Task to complete
Restrict the output to the lines below starting at the one that contains "(635, 54): 90" and ending at the one that contains "(138, 534): 0.18, -0.87", and restate them word for word, both ends included.

== Material to process

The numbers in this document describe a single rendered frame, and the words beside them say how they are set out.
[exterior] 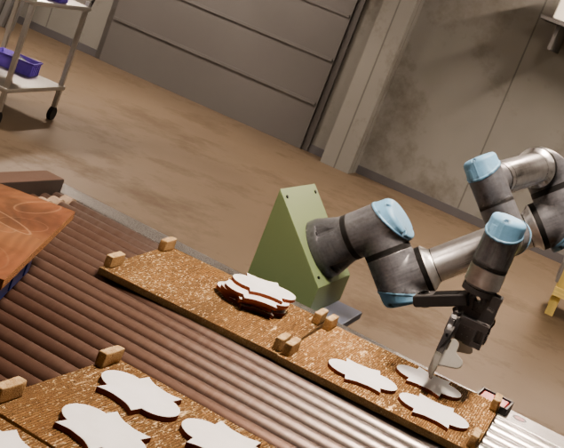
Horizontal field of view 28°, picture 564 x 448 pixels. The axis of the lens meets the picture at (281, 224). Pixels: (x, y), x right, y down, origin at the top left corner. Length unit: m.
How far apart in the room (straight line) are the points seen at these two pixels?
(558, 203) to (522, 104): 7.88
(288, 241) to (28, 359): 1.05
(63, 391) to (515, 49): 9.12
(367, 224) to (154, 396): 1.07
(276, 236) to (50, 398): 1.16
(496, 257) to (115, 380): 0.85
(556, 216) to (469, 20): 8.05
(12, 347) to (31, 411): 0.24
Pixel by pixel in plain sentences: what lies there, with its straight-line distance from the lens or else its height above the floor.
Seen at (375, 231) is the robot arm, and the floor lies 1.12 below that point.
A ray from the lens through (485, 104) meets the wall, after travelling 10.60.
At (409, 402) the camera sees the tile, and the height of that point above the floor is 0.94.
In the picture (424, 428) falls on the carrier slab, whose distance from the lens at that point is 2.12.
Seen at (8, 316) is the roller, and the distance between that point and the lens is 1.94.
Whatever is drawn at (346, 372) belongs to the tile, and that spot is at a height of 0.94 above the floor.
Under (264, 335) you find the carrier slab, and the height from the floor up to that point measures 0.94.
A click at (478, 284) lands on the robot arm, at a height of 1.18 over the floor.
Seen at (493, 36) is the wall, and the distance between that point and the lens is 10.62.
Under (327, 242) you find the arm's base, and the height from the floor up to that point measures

====
== Material to process

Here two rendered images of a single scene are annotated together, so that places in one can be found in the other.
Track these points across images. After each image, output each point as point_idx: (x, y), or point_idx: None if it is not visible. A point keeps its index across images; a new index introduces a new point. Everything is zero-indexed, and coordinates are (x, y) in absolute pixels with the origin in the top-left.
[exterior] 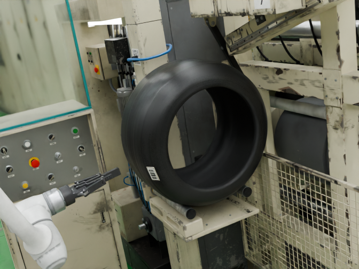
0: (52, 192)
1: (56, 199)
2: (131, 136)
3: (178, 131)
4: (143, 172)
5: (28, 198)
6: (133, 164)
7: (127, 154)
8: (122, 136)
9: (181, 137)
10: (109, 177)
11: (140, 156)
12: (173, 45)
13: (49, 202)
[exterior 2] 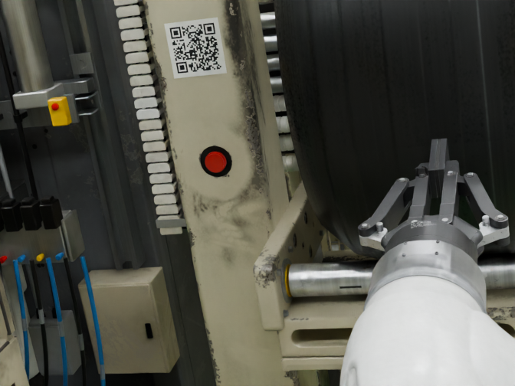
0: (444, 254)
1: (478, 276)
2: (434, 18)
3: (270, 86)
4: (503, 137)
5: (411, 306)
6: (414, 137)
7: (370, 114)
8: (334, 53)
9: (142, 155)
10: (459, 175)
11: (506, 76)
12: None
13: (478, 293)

====
== Material to process

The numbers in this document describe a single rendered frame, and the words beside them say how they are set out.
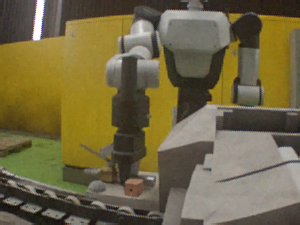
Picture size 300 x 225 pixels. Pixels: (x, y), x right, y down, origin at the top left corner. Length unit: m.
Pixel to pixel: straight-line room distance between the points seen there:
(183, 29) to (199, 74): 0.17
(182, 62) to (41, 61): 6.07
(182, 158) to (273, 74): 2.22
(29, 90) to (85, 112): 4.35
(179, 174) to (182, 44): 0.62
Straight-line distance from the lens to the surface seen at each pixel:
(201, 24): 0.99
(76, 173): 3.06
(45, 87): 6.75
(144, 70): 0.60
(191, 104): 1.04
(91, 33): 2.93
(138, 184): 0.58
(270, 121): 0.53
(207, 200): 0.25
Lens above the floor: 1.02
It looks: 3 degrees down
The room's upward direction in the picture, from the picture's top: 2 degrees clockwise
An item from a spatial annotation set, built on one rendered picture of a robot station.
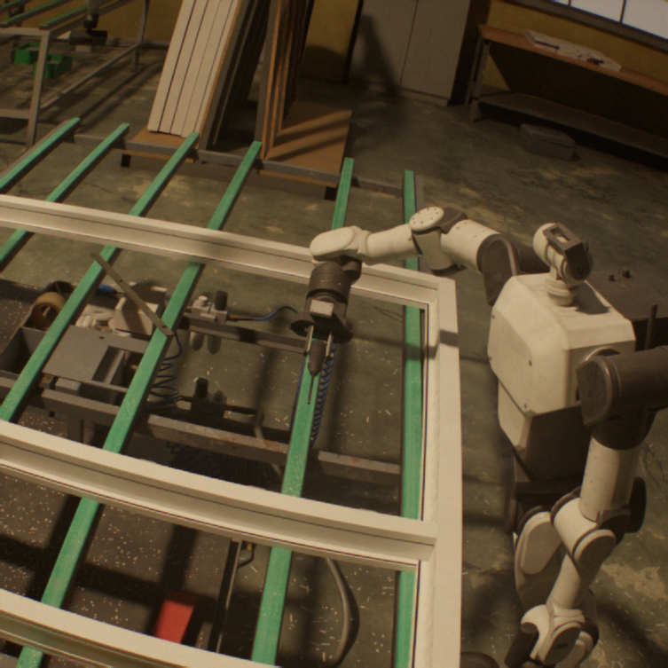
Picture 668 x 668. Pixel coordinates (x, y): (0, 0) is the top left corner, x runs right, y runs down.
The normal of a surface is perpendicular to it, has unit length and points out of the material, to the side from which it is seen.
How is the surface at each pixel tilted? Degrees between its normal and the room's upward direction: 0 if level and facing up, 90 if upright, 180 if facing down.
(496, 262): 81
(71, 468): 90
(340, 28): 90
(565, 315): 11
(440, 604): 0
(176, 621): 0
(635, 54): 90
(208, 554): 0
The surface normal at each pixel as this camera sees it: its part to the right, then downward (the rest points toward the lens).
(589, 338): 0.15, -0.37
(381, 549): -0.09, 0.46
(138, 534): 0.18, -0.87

====

Response
(635, 54): 90
(208, 554): 0
The surface normal at each pixel as this camera sees it: its part to the right, then downward (the rest points toward the lens).
(589, 338): 0.15, -0.37
(381, 549): -0.09, 0.46
(138, 534): 0.18, -0.87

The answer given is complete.